__WHAT YOU SHOULD DO__
Check each line of the material for the string "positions", and copy the lines that have it.

__SOURCE DATA__

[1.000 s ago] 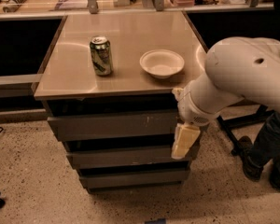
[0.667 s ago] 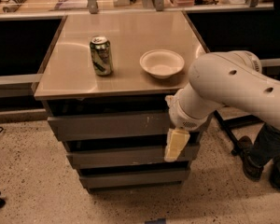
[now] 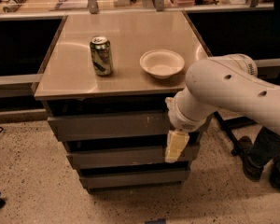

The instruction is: Open top drawer

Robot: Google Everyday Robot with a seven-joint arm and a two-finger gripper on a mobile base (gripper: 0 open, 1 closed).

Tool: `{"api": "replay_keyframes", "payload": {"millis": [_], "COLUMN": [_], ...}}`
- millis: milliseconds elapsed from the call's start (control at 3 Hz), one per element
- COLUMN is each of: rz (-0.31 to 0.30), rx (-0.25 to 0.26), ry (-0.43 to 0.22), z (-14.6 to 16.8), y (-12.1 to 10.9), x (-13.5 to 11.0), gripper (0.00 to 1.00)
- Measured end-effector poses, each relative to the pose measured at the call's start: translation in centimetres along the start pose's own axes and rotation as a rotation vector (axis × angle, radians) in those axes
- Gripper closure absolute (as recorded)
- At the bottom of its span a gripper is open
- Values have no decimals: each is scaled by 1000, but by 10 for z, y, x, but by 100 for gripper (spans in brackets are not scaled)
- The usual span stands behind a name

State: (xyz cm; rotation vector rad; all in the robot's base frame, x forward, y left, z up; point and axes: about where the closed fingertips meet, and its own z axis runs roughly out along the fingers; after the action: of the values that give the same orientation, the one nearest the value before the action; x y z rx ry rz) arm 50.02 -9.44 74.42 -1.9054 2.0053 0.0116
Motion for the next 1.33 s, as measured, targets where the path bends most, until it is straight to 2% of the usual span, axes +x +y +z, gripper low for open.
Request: {"api": "replay_keyframes", "payload": {"millis": [667,1333], "rz": [-21,-51], "rx": [25,29], "ry": [-10,-40], "z": [45,86], "y": [-16,-43], "x": [15,13], "gripper": [0,0]}}
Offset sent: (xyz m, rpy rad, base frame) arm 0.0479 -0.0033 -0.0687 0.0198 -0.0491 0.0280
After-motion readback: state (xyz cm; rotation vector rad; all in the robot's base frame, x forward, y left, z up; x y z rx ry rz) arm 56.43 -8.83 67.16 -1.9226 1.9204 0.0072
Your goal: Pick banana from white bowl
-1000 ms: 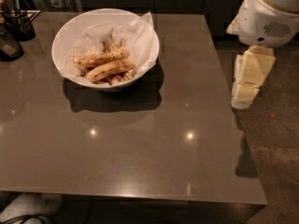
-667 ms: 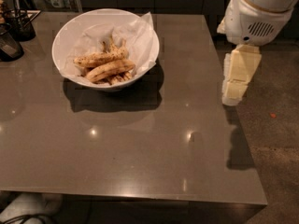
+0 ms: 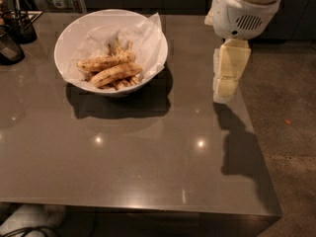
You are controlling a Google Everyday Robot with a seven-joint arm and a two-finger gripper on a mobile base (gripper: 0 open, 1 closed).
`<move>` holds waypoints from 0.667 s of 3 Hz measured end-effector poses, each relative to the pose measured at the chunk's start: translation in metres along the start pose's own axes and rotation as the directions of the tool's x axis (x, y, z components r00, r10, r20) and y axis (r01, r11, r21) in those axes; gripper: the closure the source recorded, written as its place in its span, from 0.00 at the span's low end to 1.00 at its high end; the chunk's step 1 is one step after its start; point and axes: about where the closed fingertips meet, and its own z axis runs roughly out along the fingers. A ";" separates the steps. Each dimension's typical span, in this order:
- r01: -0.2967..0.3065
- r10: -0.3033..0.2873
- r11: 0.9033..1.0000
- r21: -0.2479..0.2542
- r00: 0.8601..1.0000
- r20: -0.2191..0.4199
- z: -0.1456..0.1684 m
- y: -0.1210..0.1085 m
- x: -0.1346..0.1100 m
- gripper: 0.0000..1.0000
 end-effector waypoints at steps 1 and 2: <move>0.141 -0.141 0.990 0.000 0.990 0.006 0.000 -0.007 -0.046 0.00; 0.137 -0.137 0.990 0.019 0.990 0.015 -0.002 -0.010 -0.048 0.00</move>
Offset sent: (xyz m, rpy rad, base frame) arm 0.0063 0.0354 0.0058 -0.0279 -0.0129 0.1071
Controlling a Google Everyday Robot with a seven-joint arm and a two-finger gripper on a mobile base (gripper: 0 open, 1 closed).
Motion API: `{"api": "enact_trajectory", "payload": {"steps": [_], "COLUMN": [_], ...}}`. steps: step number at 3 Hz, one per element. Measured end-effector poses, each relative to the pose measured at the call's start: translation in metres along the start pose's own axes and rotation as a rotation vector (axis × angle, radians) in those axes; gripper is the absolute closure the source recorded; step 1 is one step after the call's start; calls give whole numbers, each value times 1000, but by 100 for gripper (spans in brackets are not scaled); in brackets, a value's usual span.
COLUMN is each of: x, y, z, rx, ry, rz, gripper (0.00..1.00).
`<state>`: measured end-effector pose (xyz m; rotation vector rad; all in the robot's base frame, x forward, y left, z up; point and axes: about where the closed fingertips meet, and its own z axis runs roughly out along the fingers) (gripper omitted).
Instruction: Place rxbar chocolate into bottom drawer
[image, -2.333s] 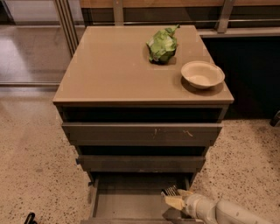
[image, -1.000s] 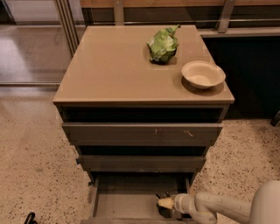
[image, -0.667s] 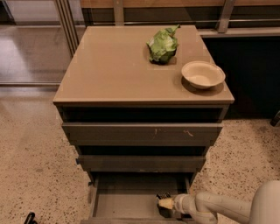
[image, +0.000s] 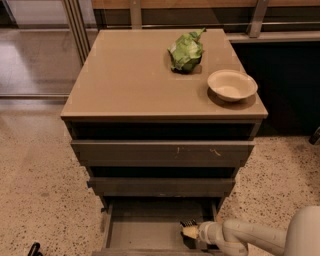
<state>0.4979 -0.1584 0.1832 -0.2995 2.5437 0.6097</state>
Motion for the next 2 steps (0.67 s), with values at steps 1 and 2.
{"api": "enact_trajectory", "payload": {"steps": [1, 2], "x": [0, 0], "y": [0, 0], "z": [0, 0], "rx": [0, 0], "ry": [0, 0], "rz": [0, 0], "gripper": [0, 0]}}
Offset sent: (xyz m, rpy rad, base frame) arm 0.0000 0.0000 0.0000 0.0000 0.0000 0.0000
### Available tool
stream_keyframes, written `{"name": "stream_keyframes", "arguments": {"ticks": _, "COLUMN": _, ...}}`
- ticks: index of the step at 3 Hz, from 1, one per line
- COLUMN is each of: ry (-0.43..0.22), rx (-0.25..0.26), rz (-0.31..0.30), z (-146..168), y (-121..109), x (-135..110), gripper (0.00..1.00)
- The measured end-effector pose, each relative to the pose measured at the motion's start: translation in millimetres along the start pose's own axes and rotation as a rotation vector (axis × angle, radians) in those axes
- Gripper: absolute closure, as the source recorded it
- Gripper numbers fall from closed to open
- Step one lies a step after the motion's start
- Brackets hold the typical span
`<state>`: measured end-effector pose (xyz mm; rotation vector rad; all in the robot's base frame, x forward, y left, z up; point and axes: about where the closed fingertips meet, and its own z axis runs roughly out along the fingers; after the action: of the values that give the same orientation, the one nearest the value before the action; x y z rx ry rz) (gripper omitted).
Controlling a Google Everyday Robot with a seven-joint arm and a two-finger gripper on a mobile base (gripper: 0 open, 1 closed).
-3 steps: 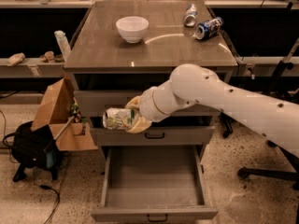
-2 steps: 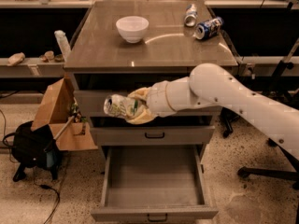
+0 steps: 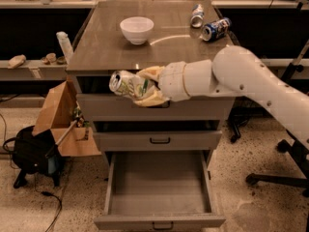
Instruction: Pick 7up can from bottom drawer and place on counter
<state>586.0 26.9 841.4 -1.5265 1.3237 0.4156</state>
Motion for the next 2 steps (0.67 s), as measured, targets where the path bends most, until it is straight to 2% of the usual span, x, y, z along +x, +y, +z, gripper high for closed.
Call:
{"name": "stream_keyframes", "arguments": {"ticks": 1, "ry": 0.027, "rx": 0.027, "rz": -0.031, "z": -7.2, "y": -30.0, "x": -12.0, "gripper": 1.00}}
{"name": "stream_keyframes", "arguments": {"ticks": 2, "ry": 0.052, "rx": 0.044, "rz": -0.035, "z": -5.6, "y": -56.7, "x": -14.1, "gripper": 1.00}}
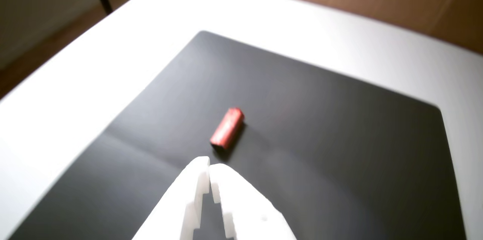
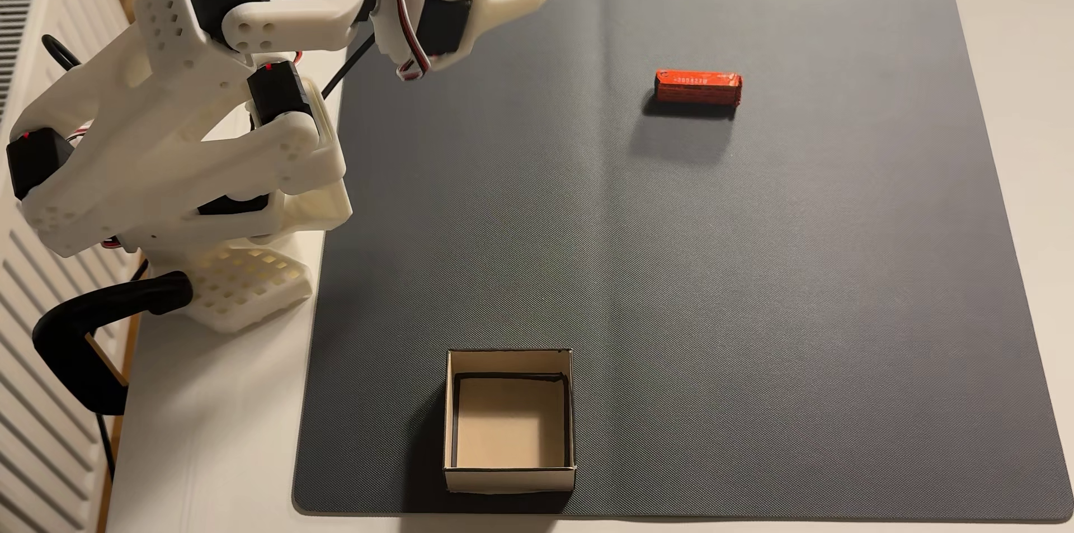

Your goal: Pick the red object and place it in the box

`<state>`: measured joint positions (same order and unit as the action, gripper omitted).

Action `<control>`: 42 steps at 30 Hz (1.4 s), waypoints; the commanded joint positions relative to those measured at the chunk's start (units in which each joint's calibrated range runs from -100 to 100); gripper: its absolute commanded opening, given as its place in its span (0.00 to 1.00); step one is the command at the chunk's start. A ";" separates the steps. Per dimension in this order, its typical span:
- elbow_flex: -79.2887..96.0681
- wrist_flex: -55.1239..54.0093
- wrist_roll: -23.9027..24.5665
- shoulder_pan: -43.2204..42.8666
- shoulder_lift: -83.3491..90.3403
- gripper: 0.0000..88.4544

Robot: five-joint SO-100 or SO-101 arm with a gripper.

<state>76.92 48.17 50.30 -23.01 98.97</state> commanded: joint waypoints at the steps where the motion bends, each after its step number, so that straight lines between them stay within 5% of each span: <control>1: 1.41 -9.10 1.12 -2.60 0.18 0.01; 5: 2.04 -11.20 5.61 -2.15 -6.28 0.01; 13: -14.74 -11.90 5.55 2.45 -37.40 0.03; 26: -17.10 -40.31 6.02 1.04 -73.97 0.35; 42: -27.71 -46.60 7.85 -2.52 -92.33 0.36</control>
<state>52.55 2.35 57.26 -25.09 7.72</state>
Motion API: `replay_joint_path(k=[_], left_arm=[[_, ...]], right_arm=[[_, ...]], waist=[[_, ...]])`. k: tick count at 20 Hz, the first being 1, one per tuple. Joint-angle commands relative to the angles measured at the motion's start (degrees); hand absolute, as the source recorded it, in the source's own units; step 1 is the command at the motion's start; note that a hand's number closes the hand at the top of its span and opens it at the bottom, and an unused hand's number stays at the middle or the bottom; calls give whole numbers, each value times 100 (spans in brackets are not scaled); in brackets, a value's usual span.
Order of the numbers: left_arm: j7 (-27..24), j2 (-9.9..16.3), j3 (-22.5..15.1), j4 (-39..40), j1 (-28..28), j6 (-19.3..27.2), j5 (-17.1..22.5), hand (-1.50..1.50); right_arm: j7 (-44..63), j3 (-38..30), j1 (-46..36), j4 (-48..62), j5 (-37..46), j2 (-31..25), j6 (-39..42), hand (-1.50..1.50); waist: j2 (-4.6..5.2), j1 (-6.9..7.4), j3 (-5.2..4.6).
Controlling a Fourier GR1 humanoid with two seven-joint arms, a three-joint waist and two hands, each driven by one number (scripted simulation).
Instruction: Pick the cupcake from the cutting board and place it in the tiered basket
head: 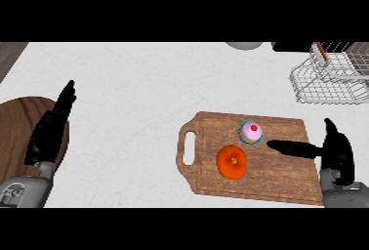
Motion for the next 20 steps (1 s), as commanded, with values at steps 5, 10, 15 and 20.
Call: replay_joint_path(k=[5, 10, 15, 20], left_arm=[[-143, 85, 175, 124, 47, -171, 136, 0], [-207, 3, 160, 241, -9, -68, 28, 0], [-202, -98, 96, 280, 81, -8, -37, 0], [-228, 67, 228, 111, 120, -153, 60, 0]], right_arm=[[1370, -206, -697, 374, 394, 491, 824, -150], [1371, 41, -852, 859, 1146, 1100, 943, -150], [1371, -282, -1078, 918, 1581, 1275, 1458, -150], [1371, -528, -1328, 1336, 2230, 1998, 1589, -150]], waist=[[-27, -75, 16], [-22, -78, 13], [-54, -186, 10], [-51, -95, 23]])
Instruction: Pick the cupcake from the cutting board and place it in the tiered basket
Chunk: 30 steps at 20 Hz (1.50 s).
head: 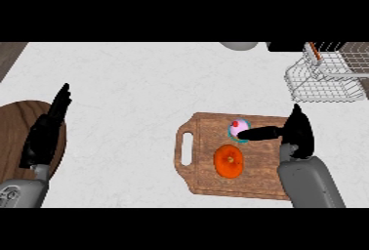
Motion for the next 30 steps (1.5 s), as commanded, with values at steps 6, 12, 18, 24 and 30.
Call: replay_joint_path(k=[6, 12, 18, 24, 30], left_arm=[[-10, -12, 64, 78, -128, -114, 61, 0], [-8, -81, 44, -11, -6, 26, -79, 0], [-59, -143, 24, 82, -101, -17, -106, 0], [-32, -65, 165, -63, 65, -201, 63, 0], [-100, -152, 114, 57, -26, -96, -138, 0]], right_arm=[[1309, -407, -472, 442, 623, 603, 599, -150], [1307, -774, -563, 551, 637, 611, 767, -150], [1307, -511, -676, 1014, 502, 612, 402, -150], [1306, -765, -807, 1008, 379, 612, 474, -150], [1305, -450, -757, 1300, -39, 612, 103, -150]], waist=[[31, 16, 23], [25, 16, 36], [44, 90, 36], [36, 90, 41], [48, 82, 45]])
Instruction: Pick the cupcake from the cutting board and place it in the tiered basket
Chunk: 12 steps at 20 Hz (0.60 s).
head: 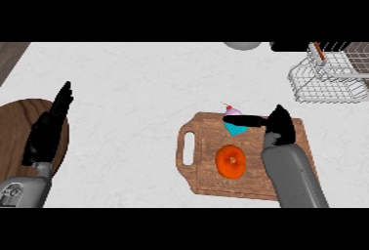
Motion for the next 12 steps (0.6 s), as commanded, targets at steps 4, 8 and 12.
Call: replay_joint_path(k=[4, 8, 12], left_arm=[[-94, -12, 65, 41, 51, -150, 59, 0], [-110, -154, -19, 263, -116, 9, -165, 0], [266, -146, -37, -270, 40, -27, -111, 0]], right_arm=[[1363, 587, -291, 121, -891, -1, 79, 150], [1094, 619, -397, 436, -212, -3, 631, 150], [1395, 687, -578, 291, -466, -4, -249, 150]], waist=[[14, 35, 10], [24, -56, 6], [5, 19, 13]])
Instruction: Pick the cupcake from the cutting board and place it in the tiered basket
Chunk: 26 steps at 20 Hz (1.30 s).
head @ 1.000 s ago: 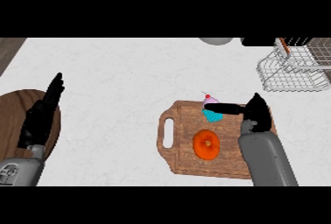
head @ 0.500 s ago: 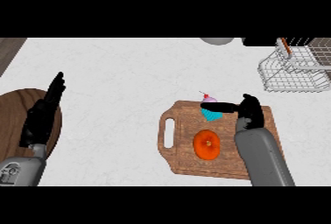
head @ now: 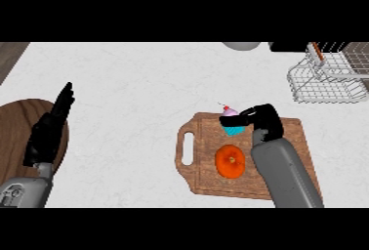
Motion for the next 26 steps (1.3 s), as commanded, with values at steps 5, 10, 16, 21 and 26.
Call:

__ANSWER TO THIS PROBLEM__
`<state>`: measured joint positions (same order and unit as the action, gripper omitted).
Action `<control>`: 42 steps at 30 Hz (1.4 s), waypoints; the commanded joint positions relative to those measured at the chunk's start (units in which each joint's calibrated range runs from -100 to 100); gripper: its absolute commanded opening, given as its place in its span (0.00 to 1.00); step one is the command at the chunk's start. A ";" separates the steps. Per dimension in this order, its typical span:

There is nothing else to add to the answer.